### EXERCISE
Only one span of the listing below should come back. It runs from the line with "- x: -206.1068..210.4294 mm" through the line with "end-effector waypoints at", and each of its lines must be reproduced exactly.

### DATASET ENTRIES
--- START ---

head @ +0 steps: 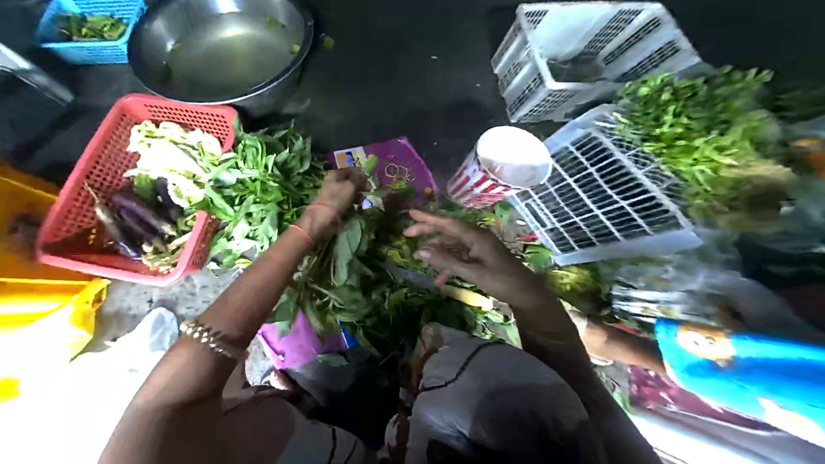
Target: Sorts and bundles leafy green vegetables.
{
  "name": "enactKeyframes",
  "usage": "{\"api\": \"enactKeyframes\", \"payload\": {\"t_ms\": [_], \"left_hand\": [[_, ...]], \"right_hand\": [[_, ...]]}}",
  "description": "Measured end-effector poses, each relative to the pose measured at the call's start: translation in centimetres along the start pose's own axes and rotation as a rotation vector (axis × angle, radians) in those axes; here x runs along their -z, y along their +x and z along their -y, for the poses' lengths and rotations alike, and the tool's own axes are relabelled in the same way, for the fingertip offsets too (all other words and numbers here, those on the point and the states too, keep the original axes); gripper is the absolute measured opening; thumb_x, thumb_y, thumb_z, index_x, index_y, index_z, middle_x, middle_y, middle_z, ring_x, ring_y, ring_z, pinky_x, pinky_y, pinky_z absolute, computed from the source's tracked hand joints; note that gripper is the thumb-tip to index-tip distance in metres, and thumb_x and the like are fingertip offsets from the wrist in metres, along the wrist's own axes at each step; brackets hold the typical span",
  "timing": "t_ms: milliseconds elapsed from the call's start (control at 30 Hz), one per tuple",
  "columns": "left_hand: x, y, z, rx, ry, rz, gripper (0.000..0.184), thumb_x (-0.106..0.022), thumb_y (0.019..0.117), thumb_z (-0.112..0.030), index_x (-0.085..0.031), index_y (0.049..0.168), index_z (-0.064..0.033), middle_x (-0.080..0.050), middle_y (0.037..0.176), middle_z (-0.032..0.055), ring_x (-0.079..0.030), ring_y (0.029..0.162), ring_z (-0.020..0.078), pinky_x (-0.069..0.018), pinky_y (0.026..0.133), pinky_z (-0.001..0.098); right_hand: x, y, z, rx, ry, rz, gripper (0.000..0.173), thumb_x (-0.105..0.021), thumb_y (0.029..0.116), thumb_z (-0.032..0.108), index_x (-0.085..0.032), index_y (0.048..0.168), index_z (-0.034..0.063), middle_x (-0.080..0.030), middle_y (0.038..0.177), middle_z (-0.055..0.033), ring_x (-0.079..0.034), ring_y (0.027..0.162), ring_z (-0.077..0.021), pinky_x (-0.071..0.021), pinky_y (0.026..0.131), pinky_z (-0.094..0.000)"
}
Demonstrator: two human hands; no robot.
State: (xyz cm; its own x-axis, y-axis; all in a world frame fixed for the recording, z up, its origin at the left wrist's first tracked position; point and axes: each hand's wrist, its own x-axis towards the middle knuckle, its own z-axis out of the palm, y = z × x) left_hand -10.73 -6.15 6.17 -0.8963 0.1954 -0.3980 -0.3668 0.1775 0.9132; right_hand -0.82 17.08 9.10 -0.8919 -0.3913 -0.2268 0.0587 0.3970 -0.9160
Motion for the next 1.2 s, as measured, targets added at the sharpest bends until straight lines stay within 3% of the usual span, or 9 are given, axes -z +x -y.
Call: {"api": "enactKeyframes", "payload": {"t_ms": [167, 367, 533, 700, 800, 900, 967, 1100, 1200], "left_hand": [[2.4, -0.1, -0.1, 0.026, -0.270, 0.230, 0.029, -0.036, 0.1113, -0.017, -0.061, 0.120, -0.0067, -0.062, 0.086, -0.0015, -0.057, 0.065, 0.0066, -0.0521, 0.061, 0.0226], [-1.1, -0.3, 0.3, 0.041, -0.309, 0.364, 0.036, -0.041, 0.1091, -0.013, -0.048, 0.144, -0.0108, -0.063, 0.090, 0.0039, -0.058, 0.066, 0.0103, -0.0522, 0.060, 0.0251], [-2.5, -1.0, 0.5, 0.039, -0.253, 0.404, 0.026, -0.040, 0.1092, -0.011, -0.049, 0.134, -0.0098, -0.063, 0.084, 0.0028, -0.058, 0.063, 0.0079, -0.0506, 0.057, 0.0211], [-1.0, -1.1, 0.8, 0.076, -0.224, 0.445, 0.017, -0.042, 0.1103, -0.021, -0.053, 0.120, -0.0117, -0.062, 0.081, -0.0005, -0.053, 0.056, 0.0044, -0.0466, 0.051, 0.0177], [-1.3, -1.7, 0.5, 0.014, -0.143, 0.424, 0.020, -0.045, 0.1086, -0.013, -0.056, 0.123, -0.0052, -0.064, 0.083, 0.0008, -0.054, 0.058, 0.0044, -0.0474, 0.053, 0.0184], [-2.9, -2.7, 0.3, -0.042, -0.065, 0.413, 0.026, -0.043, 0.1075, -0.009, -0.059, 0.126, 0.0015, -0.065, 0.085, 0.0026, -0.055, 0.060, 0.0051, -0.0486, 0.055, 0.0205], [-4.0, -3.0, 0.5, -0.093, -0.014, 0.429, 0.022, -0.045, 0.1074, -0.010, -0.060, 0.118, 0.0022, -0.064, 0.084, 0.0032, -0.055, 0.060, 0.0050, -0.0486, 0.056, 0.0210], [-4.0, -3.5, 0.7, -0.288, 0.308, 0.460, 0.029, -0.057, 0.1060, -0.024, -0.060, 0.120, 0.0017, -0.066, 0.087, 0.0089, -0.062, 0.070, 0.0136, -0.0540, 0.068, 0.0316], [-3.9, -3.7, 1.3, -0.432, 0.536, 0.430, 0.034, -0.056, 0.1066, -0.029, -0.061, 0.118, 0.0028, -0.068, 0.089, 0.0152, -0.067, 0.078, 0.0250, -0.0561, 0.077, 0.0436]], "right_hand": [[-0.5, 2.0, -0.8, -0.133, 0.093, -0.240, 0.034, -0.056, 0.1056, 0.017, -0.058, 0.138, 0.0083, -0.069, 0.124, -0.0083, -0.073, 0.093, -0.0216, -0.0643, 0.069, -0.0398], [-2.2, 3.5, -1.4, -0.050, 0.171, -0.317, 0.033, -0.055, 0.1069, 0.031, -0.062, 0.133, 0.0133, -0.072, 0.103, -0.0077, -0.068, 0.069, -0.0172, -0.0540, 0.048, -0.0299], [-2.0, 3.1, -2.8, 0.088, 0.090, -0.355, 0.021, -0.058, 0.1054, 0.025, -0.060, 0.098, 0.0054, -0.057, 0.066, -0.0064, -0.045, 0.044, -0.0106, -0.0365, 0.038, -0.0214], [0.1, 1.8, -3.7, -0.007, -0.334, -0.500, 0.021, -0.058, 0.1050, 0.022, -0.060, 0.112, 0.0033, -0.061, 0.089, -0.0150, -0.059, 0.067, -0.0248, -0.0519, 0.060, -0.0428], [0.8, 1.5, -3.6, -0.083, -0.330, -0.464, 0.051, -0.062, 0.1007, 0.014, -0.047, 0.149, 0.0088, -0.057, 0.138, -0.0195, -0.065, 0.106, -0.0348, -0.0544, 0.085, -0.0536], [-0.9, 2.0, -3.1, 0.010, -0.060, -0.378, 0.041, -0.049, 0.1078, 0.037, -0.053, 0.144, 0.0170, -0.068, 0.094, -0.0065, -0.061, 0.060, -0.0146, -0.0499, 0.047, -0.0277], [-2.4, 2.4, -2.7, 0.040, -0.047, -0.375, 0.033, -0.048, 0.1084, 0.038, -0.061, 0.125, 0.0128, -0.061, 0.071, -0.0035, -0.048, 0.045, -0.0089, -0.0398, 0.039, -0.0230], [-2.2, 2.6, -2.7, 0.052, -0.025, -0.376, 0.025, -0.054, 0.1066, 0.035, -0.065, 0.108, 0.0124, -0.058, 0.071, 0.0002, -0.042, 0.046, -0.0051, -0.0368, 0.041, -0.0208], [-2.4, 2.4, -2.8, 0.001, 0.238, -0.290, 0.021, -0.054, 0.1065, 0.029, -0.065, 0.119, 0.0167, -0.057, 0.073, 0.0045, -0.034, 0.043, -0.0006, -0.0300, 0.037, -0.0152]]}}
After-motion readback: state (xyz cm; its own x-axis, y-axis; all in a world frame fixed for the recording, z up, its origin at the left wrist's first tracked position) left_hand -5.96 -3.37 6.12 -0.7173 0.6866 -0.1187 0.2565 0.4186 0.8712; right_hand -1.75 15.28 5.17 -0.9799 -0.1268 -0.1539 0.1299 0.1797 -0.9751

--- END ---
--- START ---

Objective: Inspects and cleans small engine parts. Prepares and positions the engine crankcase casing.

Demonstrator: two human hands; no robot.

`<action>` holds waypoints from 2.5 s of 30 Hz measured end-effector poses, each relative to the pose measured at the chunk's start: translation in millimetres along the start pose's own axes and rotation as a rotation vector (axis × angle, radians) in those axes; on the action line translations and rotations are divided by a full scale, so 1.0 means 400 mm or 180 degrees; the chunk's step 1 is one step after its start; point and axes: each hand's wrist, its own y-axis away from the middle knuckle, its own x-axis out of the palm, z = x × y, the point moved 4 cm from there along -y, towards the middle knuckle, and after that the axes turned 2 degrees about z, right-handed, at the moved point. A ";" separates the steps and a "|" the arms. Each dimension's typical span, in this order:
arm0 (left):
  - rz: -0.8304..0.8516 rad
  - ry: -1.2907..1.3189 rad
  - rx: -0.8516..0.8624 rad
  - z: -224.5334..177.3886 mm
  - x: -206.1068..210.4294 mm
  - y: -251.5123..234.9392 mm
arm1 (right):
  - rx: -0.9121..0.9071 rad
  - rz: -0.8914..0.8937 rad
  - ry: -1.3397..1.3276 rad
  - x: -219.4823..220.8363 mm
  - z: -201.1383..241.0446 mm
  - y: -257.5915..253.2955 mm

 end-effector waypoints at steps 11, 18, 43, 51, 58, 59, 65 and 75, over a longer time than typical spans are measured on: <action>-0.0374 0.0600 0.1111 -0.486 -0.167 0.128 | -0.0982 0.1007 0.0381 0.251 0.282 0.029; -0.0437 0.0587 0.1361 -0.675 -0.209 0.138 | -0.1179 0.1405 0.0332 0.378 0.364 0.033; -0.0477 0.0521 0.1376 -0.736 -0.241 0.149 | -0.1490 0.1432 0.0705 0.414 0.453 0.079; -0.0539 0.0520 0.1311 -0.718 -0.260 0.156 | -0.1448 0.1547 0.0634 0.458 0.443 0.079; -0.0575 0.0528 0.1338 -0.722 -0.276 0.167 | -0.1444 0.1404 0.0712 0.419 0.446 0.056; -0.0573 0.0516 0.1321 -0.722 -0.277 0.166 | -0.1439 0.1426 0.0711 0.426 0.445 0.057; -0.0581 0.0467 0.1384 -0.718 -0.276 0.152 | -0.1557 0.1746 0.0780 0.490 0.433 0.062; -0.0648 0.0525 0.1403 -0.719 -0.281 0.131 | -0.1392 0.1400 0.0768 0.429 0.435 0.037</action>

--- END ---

### ANSWER FOR THE TASK
  - x: -206.1068..210.4294 mm
  - y: -251.5123..234.9392 mm
arm1 (right):
  - rx: -0.9121..0.9071 rad
  - rz: -0.8914..0.8937 rad
  - ry: -1.3397..1.3276 rad
  - x: -219.4823..220.8363 mm
  - z: -201.1383..241.0446 mm
  - y: -257.5915..253.2955 mm

 end-effector waypoints at steps 11, 18, 43, 51, 58, 59, 65 and 75, over a longer time than typical spans are measured on: <action>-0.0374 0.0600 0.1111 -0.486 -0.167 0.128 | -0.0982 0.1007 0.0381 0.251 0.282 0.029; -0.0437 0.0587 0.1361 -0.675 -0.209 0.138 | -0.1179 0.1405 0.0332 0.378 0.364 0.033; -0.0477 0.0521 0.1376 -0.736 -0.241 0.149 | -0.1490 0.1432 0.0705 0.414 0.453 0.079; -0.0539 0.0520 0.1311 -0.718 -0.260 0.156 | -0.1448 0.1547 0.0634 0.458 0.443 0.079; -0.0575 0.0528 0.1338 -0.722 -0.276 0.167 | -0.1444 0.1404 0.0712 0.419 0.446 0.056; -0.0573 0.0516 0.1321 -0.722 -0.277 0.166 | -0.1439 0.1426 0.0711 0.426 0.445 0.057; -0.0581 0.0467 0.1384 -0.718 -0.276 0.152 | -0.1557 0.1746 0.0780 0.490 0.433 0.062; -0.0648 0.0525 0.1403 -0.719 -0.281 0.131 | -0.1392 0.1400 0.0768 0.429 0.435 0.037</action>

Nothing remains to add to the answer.